Hide and Seek
- First edition
- Author: Ian Rankin
- Language: English
- Genre: Detective fiction
- Set in: Edinburgh
- Publisher: Barrie & Jenkins
- Publication date: 1991
- Publication place: Scotland
- Media type: Print (hardback & paperback)
- Pages: 210 pp
- ISBN: 0-7126-3896-2
- OCLC: 40815552
- Preceded by: Knots and Crosses
- Followed by: Tooth and Nail

= Hide and Seek (Rankin novel) =

1991 novel by Ian Rankin

Hide and Seek is a 1991 crime novel by Ian Rankin. It is the second of the Inspector Rebus novels. This novel is not to be confused with James Patterson's 1996 novel Hide and Seek.

==Plot summary==

Detective Inspector John Rebus finds the body of a drug addict in an Edinburgh squat, apparently dead of an overdose, but laid out cross-like on the floor, between two burned-down candles, with a five-pointed star painted on the wall above. Some of his colleagues are inclined to categorise it as the routine death of a "junkie", but Rebus is perturbed by some unusual facts of the case: a full package of heroin in the dead man's room, and some mysterious bruises on his face and body.

As Rebus feels that this case looks increasingly like a murder, he begins to investigate. As part of this investigation, Rebus finds a young woman named Tracy who knew the dead man and heard his last words: "Hide! Hide!"

It emerges that the dead man took and hid some sensitive photos in a specialist private members' club named Hyde's, where highly connected people in society watch illegal boxing matches. Rebus is able to arrest Hyde's owner and several high-profile members, but to his disgust all die suspicious deaths while imprisoned: the powers-that-be are covering it up to prevent scandal.

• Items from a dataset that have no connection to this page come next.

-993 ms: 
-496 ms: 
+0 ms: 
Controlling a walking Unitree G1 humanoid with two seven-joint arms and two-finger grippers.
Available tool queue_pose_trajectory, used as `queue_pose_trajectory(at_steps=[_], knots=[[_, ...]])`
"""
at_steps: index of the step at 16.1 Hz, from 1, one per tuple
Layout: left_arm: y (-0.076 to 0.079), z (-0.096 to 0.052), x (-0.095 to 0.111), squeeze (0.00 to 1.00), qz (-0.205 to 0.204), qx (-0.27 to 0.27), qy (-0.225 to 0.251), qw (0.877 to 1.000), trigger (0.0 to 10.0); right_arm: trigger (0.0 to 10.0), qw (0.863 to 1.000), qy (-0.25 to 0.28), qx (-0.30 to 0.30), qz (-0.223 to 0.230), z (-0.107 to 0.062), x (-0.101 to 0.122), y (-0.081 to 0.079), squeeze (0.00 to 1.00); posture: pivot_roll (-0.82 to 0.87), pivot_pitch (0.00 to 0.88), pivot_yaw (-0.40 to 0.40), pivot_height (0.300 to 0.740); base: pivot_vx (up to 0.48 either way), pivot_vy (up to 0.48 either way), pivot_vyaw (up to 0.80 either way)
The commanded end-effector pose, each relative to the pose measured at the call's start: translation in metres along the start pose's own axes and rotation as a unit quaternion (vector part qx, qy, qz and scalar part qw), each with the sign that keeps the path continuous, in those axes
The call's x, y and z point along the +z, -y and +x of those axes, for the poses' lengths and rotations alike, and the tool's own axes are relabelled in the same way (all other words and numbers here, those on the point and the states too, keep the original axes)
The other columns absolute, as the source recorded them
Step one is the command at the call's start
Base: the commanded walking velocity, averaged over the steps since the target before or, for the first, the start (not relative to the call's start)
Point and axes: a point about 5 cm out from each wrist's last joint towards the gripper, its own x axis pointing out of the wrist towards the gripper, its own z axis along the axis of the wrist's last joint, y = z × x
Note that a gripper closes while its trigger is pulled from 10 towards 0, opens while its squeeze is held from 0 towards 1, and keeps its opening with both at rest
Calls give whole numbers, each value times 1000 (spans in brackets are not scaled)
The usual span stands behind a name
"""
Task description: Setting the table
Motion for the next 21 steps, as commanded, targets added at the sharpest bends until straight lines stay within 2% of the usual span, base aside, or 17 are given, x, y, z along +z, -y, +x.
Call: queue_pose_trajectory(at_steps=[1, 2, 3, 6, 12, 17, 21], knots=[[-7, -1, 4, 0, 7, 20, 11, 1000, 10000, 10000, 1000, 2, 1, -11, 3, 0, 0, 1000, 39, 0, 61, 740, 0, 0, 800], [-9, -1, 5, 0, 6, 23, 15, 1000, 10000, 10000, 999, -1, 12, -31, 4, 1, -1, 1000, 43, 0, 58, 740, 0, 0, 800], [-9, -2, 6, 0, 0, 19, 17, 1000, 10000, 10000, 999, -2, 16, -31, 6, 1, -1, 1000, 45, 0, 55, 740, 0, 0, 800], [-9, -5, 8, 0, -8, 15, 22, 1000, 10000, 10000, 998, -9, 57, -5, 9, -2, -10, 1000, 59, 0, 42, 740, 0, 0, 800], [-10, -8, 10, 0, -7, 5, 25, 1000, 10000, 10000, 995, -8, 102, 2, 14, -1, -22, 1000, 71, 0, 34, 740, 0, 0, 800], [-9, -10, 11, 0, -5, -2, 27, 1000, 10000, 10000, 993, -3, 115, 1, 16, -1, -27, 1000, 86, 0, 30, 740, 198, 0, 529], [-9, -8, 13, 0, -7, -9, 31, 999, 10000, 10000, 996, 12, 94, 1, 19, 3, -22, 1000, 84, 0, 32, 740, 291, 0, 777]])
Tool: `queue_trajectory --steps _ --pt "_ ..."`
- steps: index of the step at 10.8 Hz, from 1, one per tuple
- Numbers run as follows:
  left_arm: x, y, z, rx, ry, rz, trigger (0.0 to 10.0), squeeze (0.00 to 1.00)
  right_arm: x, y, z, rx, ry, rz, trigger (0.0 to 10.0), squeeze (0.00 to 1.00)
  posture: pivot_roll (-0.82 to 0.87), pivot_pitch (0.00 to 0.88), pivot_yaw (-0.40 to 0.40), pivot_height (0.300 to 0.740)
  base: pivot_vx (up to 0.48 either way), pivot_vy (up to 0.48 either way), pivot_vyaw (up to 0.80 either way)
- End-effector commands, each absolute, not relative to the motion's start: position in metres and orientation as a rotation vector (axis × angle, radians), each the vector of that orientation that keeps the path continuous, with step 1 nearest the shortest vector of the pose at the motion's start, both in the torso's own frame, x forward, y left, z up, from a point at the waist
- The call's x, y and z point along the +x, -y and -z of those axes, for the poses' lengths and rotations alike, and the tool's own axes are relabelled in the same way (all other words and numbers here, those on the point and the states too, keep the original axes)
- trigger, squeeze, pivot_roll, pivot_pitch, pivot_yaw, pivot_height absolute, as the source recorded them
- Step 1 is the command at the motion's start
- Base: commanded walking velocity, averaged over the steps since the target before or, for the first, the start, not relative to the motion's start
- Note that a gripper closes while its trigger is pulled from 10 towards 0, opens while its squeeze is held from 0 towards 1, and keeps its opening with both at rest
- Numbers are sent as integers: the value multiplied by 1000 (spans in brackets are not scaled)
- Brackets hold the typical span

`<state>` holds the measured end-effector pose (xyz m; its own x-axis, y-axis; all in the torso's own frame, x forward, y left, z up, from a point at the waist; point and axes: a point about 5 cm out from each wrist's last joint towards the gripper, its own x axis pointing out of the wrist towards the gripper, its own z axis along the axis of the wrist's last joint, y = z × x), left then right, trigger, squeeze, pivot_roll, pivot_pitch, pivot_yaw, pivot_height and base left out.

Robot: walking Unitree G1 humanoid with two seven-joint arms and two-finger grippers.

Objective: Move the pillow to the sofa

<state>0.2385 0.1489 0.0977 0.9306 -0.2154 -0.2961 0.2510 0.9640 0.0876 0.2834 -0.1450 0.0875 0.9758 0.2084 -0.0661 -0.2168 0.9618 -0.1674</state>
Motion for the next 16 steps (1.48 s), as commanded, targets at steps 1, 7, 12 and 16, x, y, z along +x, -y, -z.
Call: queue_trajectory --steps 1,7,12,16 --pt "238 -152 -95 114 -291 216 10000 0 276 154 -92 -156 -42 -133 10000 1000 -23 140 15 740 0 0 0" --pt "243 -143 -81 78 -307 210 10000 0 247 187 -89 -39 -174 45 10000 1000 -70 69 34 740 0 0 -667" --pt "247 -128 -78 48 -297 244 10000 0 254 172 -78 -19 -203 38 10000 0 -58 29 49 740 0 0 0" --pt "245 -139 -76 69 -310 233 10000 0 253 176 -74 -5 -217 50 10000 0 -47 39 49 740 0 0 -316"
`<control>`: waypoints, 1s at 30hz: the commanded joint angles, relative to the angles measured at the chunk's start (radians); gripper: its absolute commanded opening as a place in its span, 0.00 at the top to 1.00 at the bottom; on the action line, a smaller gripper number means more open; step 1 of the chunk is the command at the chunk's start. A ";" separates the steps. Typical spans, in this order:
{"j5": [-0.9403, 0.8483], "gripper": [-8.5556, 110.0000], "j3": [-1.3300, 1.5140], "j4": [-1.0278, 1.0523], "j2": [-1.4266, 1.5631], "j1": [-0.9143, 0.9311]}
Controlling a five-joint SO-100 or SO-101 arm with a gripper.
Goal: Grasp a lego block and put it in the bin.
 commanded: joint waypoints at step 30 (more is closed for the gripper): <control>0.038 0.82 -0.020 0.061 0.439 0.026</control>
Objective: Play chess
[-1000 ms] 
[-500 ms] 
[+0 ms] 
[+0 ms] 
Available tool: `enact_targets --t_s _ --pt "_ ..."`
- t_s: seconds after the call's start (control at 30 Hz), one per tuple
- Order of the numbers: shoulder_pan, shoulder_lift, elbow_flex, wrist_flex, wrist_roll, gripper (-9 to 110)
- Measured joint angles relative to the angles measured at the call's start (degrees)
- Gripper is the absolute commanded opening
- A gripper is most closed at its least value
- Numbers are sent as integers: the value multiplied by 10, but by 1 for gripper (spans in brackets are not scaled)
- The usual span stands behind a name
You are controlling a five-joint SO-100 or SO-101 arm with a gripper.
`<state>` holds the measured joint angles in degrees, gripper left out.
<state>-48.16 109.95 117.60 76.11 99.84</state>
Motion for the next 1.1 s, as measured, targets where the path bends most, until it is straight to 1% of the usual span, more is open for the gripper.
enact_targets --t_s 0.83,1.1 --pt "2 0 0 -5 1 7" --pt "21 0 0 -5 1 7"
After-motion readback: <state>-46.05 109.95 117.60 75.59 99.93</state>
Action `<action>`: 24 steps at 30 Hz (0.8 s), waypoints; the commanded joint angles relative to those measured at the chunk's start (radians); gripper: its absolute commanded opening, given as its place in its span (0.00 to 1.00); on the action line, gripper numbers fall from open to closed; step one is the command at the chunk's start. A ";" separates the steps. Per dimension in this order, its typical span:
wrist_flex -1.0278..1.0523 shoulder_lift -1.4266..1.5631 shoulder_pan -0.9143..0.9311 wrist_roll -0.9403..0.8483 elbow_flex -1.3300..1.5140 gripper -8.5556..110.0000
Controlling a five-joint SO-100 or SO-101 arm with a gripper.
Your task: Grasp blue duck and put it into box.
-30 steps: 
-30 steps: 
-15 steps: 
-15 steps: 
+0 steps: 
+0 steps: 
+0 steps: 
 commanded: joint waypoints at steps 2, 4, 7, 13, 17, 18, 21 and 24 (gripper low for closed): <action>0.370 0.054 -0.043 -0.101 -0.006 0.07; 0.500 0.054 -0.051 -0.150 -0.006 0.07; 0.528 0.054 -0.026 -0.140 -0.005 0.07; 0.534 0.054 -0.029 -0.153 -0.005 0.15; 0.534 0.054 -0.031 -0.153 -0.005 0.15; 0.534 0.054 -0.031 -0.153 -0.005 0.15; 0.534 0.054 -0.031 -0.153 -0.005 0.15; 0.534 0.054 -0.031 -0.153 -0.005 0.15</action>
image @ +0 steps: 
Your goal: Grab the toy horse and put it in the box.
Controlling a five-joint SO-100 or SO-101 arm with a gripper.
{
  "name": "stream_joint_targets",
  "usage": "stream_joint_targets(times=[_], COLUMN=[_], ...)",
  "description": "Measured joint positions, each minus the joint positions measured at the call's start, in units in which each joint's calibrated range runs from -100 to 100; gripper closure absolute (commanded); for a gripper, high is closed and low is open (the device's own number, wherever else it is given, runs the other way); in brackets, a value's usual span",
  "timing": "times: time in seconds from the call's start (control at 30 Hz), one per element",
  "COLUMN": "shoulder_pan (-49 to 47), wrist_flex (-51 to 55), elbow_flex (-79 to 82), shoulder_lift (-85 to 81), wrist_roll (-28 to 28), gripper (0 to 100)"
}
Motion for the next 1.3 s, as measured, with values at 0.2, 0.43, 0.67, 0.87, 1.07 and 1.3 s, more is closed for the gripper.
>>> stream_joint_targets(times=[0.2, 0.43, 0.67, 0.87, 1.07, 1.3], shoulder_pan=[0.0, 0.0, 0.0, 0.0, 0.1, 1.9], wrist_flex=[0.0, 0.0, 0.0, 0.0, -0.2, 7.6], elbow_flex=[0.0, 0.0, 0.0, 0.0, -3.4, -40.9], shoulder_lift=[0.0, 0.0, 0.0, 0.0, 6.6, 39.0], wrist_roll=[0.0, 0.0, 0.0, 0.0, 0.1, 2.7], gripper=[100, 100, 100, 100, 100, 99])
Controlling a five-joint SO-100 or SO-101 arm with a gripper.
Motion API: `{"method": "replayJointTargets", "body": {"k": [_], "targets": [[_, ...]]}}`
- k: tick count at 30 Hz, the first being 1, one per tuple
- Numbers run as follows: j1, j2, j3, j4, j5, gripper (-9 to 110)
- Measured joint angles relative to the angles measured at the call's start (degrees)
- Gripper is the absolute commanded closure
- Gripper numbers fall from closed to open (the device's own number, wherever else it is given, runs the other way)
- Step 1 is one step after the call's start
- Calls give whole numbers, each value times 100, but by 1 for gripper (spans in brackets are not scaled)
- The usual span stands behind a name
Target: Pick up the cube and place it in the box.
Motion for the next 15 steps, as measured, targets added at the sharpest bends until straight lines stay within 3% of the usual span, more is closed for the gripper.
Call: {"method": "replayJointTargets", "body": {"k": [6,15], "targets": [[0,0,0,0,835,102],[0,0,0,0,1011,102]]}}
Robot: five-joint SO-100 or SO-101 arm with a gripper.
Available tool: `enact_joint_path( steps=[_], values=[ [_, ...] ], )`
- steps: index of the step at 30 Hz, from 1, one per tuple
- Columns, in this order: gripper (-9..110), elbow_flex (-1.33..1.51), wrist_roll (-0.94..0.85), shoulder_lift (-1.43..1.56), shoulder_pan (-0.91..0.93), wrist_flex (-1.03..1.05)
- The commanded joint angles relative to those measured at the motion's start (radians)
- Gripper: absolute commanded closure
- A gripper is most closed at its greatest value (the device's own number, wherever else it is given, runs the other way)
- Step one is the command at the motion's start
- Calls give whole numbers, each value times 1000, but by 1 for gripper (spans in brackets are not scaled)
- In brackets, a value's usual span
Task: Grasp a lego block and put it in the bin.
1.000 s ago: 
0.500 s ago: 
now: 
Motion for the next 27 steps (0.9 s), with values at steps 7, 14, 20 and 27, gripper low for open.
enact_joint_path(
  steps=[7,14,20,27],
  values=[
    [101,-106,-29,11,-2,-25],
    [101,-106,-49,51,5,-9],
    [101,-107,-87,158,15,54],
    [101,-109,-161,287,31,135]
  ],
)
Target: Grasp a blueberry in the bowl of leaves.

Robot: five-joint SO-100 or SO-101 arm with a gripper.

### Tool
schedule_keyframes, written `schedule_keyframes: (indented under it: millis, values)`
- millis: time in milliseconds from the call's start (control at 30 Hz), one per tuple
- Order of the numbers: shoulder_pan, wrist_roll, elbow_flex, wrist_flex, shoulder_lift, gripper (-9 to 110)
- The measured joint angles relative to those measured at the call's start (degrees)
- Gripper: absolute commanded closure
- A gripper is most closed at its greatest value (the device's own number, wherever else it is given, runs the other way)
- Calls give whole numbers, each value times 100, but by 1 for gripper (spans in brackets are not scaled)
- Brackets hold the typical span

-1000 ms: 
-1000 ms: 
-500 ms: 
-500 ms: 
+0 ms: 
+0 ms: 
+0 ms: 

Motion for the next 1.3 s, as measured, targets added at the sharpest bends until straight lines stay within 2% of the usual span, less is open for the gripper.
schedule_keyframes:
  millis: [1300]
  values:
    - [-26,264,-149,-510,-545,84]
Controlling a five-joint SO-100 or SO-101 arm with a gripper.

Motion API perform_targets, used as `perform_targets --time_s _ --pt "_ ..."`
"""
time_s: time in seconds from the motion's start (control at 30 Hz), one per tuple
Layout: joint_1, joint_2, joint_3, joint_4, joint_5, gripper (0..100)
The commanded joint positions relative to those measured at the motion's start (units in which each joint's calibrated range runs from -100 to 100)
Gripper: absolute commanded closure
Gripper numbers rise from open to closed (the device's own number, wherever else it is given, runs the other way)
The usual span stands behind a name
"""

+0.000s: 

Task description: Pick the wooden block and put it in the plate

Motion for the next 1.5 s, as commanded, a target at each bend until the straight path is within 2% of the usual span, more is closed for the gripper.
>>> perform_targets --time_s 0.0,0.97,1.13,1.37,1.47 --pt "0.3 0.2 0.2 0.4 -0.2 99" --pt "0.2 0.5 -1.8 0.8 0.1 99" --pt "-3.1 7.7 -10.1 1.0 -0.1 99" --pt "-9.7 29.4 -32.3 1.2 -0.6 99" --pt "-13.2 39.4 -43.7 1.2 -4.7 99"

==Connections to other Rankin books==
- Rian, a character who appears in Rankin's first novel, The Flood, reappears in this book.
- Rebus remembers journalist Jim Stevens from Knots and Crosses, and that he has since moved to London and married a girl "half his age" - a reference to Stevens in Watchman.
- When encountering a rentboy, Rebus has a brief flashback to Gordon Reeve from Knots and Crosses.
- Recurring characters Brian Holmes, a fellow detective, and Superintendent "Farmer" Watson first appear here.

==Writing Hide and Seek==
In the Exile on Princes Street foreword to Rebus: The Early Years, Rankin says this was his second attempt at updating Robert Louis Stevenson's Dr. Jekyll and Mr. Hyde into then-modern Edinburgh ("one reviewer 'got it'"), and with this book he began to like Rebus as a character and thought he could use him as a recurring mouthpiece for stories about his views on Scotland.

He also noted that, shortly after moving to London, there was a real-life case of male prostitutes bribing lawyers and judges, similar to some parts of the book: "questions were asked in parliament" and two lawyers began to investigate the police investigation. "To everyone's surprise, this inquiry found that the allegations were false. Police officers involved in the case found themselves demoted..."

== Reception ==
In 2020 Craig Robertson in The Guardian listed Hide and Seek among the top 10 Scottish crime novels.